▶ Task:
Pictures aside, the data must be reproduced exactly.

------ Material provided ------

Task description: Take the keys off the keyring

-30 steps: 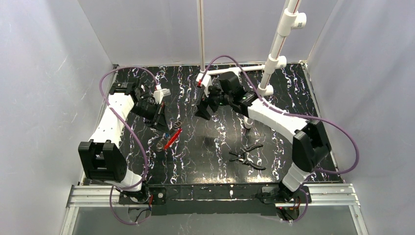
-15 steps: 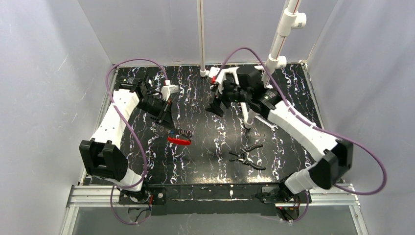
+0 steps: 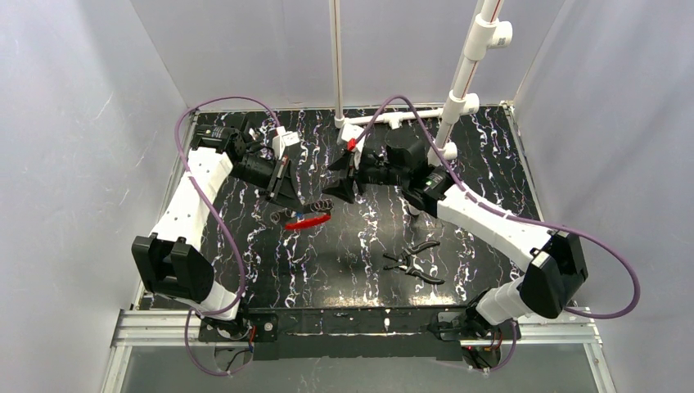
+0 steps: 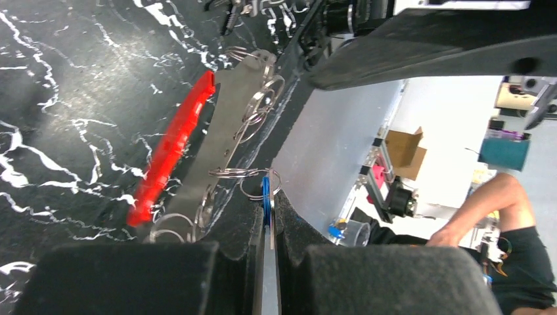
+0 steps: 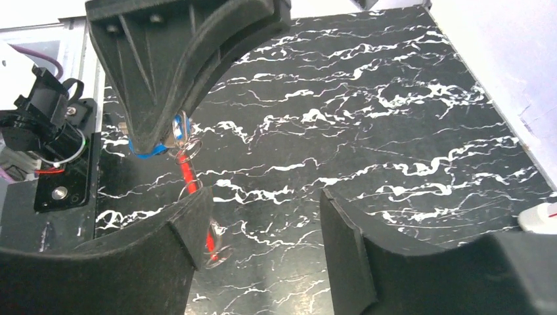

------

▶ Output of the exercise:
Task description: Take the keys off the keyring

-30 steps: 
-15 steps: 
+0 steps: 
+0 steps: 
+0 steps: 

Nothing else is part of this answer.